The US government has been significantly spending money it doesn’t have since the Civil War. But there was always a reasonable expectation that the US could repay the debt it was accruing until 1971, when Nixon detached the value of the dollar from the price of gold. Since then, the federal deficit has been on a progressively steeper decline. Now it stands at $36 trillion. No economist I know – including those with Conservative or Libertarian perspectives – believes this is going to end well.

Murray Sabrin and David Stockman are two economists I’ve been reading recently as they have been regularly covering and commenting on news that impacts the federal debt and the danger of hyperinflation. Some examples of what they’re saying:

* “Hyperinflation starting? Money printing never has a good outcome.” 

Murray Sabrin channels his inner Weimar historian, warning that Federal Reserve money printing makes pennies cost more than pennies – literally four cents each. His inflation dissertation from 1974 seems prophetic now. His prescription: Buy gold, silver, and maybe hoard nickels from your local bank before they disappear too. Click here.

* “More Trumpian Tariff Hallucinosis” 

David Stockman imagines Treasury Secretary Bessent suggesting tariff threats as bond market therapy – hit Apple with 25%, Europe with 50%. Trump’s “art of the deal” backfires as Apple flees to India and Vietnam, not America.

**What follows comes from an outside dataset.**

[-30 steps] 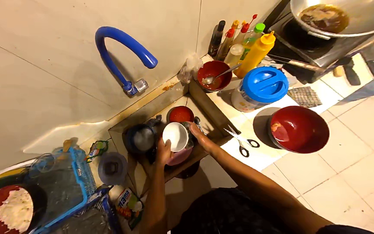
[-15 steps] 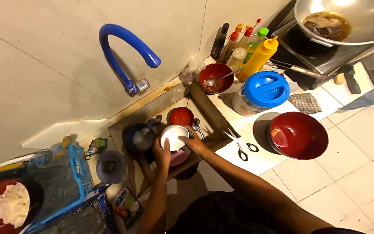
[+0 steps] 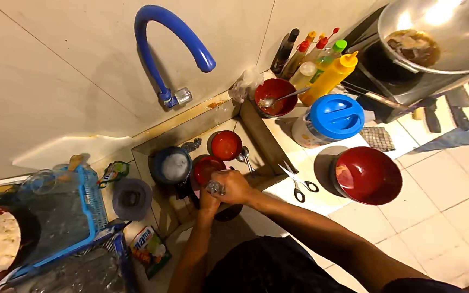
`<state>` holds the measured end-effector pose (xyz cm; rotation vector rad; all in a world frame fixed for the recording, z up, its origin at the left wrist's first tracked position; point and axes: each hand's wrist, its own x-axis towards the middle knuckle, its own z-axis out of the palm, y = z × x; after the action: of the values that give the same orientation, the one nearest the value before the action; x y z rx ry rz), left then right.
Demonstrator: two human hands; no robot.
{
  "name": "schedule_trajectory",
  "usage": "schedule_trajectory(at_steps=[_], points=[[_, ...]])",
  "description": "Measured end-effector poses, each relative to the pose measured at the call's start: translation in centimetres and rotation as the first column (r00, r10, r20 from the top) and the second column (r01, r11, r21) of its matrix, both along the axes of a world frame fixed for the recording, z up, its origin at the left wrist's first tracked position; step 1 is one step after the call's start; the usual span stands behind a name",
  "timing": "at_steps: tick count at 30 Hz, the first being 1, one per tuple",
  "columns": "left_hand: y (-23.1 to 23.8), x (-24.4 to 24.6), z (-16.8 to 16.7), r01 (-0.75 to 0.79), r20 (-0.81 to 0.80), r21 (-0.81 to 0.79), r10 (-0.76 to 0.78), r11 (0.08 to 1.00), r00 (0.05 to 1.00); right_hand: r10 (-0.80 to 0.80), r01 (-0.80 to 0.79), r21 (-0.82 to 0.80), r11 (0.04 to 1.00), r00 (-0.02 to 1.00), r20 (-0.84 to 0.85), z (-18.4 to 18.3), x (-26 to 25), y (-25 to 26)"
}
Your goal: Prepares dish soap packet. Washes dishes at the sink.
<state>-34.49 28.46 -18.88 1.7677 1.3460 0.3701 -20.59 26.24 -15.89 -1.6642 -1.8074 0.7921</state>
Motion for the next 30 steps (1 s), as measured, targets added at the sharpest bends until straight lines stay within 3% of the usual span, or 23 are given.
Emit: schedule_trajectory(at_steps=[2, 5, 9, 12, 14, 16, 17, 19, 21, 23, 25, 26, 28, 30], points=[[0.7, -0.7, -0.5, 0.164, -0.191, 0.093, -0.144, 0.982, 0.971, -0.107, 0.099, -0.129, 0.987, 0.992, -0.061, -1.6, 1.7, -0.3], [0.7, -2.0, -1.8, 0.256, -0.185, 0.265, -0.212, 0.930, 0.960, -0.216, 0.205, -0.263, 0.943, 0.976, -0.017, -3.3, 4.3, 0.2], [1.0, -1.2, -0.5, 0.279, -0.240, 0.096, -0.250, 0.956, 0.938, 0.052, -0.034, -0.130, 0.991, 0.990, 0.132, -0.3, 1.1, 0.2], [0.3, -1.4, -1.2, 0.163, -0.015, 0.248, -0.165, 0.955, 0.986, 0.092, -0.092, 0.013, 0.996, 0.996, 0.019, -0.7, 1.7, 1.3], [-0.4, -1.5, -2.1, 0.068, 0.198, 0.309, -0.134, 0.949, 0.971, -0.020, -0.020, -0.110, 0.994, 0.936, -0.352, -2.5, 3.7, 1.8], [-1.3, -0.7, -1.9, -0.127, 0.379, 0.254, 0.022, 0.959, 0.925, -0.269, 0.033, -0.362, 0.931, 0.733, -0.625, -4.1, 4.6, 1.6], [-1.2, -0.3, -1.5, -0.223, 0.409, 0.204, 0.124, 0.953, 0.904, -0.410, 0.082, -0.471, 0.878, 0.637, -0.653, -4.5, 4.4, 1.1], [-0.3, 0.2, -0.6, -0.297, 0.314, 0.084, 0.257, 0.951, 0.914, -0.603, 0.255, -0.568, 0.783, 0.537, -0.590, -3.8, 3.2, 0.1], [0.6, 0.1, -0.1, -0.290, 0.127, -0.001, 0.288, 0.957, 0.949, -0.673, 0.433, -0.520, 0.736, 0.551, -0.494, -2.8, 2.6, -0.5], [2.0, -0.6, 0.6, -0.232, -0.099, -0.113, 0.221, 0.966, 0.970, -0.624, 0.489, -0.402, 0.774, 0.699, -0.351, -1.6, 2.5, -0.6], [2.5, -0.4, 1.8, -0.169, -0.263, -0.278, 0.094, 0.946, 0.960, -0.424, 0.365, -0.319, 0.874, 0.895, -0.138, -0.3, 2.1, -0.2], [2.4, -0.1, 2.4, -0.134, -0.268, -0.358, 0.036, 0.924, 0.963, -0.277, 0.257, -0.288, 0.923, 0.961, -0.028, -0.3, 1.7, 0.1], [1.7, 0.7, 3.1, -0.095, -0.219, -0.445, -0.005, 0.890, 0.976, 0.025, 0.015, -0.263, 0.965, 0.988, 0.149, -1.9, 0.6, 0.3], [1.7, 0.5, 3.4, -0.060, -0.239, -0.438, -0.052, 0.897, 0.970, 0.186, -0.114, -0.331, 0.937, 0.963, 0.196, -2.9, -0.6, 0.0]])
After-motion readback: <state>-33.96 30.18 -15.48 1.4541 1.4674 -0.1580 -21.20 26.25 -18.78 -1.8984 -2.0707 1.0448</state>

Stockman’s diagnosis: Trump’s trade tantrums are economic theater, not genuine policy solutions. Click here.

And since I’m quoting Stockman and Sabrin, here’s what they have to say about the bill the Republicans are calling Big and Beautiful…

Stockman: Instead of slashing trillions in deficit, Republicans are adding more red ink to the $36 trillion debt mountain. Click here.

Sabrin: Socialists/economic fascists in the White House and in the Congress are taking us further down the welfare state road and a managed economy. Click here.

But What’s This… Data Suggesting Trump Was Right? 

As I said above, Trump’s policy on making tariffs “fair again” has been criticized as inflationary by economic “experts” from both sides of the political divide.

As a devotee of Milton Friedman, I’ve long seen the logic in his perspective on tariffs: They are not fair and equitable because they are designed to protect one sector of the economy by penalizing others. And they are inflationary because, in the end, all consumers in the tariff-imposing country end up paying more for what they buy.

Most Leftists and Legacy Media critics make these charges without understanding what they are saying. (How else to reconcile their stance against tariffs with their general preference for governmental manipulation of banking and the markets?)

When economists and other serious thinkers criticize Trump’s trade policies, they do so with the advantage of understanding the economic theory. But they seem, at least to me, at least partially blinded by the assumption that Trump himself doesn’t understand what he is doing. (You can get that to some extent in the links above.)

What they don’t consider, it seems to me, is the possibility that Trump knows exactly what he’s doing and is using his usual threats and bluster to achieve certain political aims.

Beginning on Jan. 21, Trump called for all sorts of tariffs on all sorts of trade partners for all sorts of reasons, only a small portion of which are about reducing the US trade imbalance.

The tariffs he first ordered against Mexico and Canada were meant to force those countries to take more responsibility in preventing aliens to pass into the US. And it worked. He achieved a substantial amount of cooperation from the leadership of both countries very quickly.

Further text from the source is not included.